To trade on this prediction market, create a free PolyGram account at polygram.ink, deposit USDC via Polygon, and place a YES or NO order on the outcome you believe in. You can learn more on our how-it-works page. Your maximum loss is limited to your stake — there is no leverage or margin.
When the outcome is determined, winning YES shares pay out $1.00 each in USDC, while losing shares pay $0. Settlement is handled by the UMA optimistic oracle on Polygon — a proposer submits the result, a two-hour dispute window opens, and if uncontested, payouts are distributed automatically. You can withdraw your winnings to any Polygon wallet.

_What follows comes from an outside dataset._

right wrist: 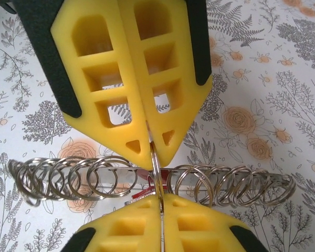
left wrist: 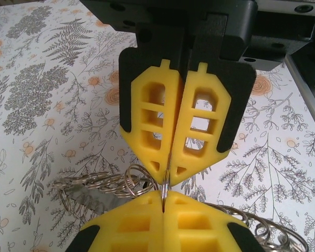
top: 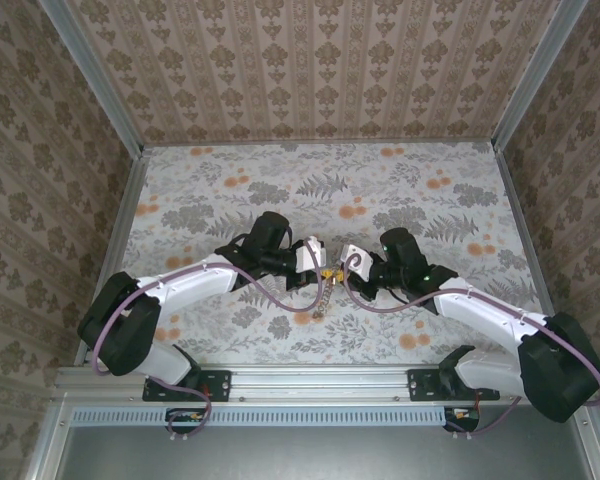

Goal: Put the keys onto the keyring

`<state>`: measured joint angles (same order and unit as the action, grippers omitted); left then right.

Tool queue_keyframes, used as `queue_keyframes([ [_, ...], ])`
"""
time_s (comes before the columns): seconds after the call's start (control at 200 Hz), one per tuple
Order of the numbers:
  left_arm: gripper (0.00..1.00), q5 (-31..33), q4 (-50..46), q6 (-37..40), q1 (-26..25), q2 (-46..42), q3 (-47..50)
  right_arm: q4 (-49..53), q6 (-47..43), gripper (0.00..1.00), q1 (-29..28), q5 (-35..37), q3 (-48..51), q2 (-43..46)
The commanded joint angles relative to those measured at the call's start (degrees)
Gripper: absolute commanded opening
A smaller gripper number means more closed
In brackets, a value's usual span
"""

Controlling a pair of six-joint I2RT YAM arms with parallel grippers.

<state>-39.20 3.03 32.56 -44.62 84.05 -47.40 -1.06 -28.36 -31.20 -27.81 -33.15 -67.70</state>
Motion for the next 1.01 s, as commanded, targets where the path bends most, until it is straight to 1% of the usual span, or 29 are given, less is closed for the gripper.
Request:
queue_keyframes([
  [0.0,0.00,-1.82,2.86,-1.25,-0.27,-1.17,-0.15,1.43,0.22,0.08,-0.53,0.18,-2.18,-0.84],
  [0.085,0.00,-1.35,2.88,-1.28,-0.29,-1.39,-0.07,1.29,0.93,0.08,-0.53,0.48,-2.19,-0.76],
  [0.235,0.00,-0.30,2.78,-1.13,-0.29,-1.67,0.36,0.38,1.60,0.15,-0.53,0.74,-1.34,1.00],
  [0.32,0.00,0.23,2.35,-0.90,-0.29,-1.70,0.29,0.61,1.38,0.16,-0.53,0.82,-1.01,2.48],
  [0.45,0.00,0.93,1.65,-0.48,-0.34,-1.57,0.29,2.31,0.59,0.12,-0.53,-0.13,-0.96,4.61],
  [0.585,0.00,1.50,0.70,0.18,-0.47,-1.35,-0.32,4.07,0.50,0.11,-0.53,0.71,-1.22,5.56],
  [0.67,0.00,1.41,0.89,0.16,-0.51,-1.37,-0.33,4.58,0.34,0.16,-0.54,1.31,-1.39,5.83],
  [1.0,0.00,0.36,1.41,-0.02,-0.60,-1.53,-0.41,1.69,0.14,0.21,-0.63,0.23,-2.20,3.57],
])
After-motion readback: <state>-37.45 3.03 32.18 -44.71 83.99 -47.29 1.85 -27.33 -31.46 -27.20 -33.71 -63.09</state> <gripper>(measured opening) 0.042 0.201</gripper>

Prediction-market positions can lose 100% of staked capital. Outcomes are uncertain by definition — historical accuracy of crowd-implied probabilities is high in aggregate but not for any single market. PolyGram does not provide investment advice. Trade only with capital you can afford to lose.
Regulatory status varies by jurisdiction. Germany, the United States, and most EU countries treat Polymarket-style event contracts under one of three frameworks: financial derivative, gambling product, or unregulated novel asset. Consult local counsel before trading.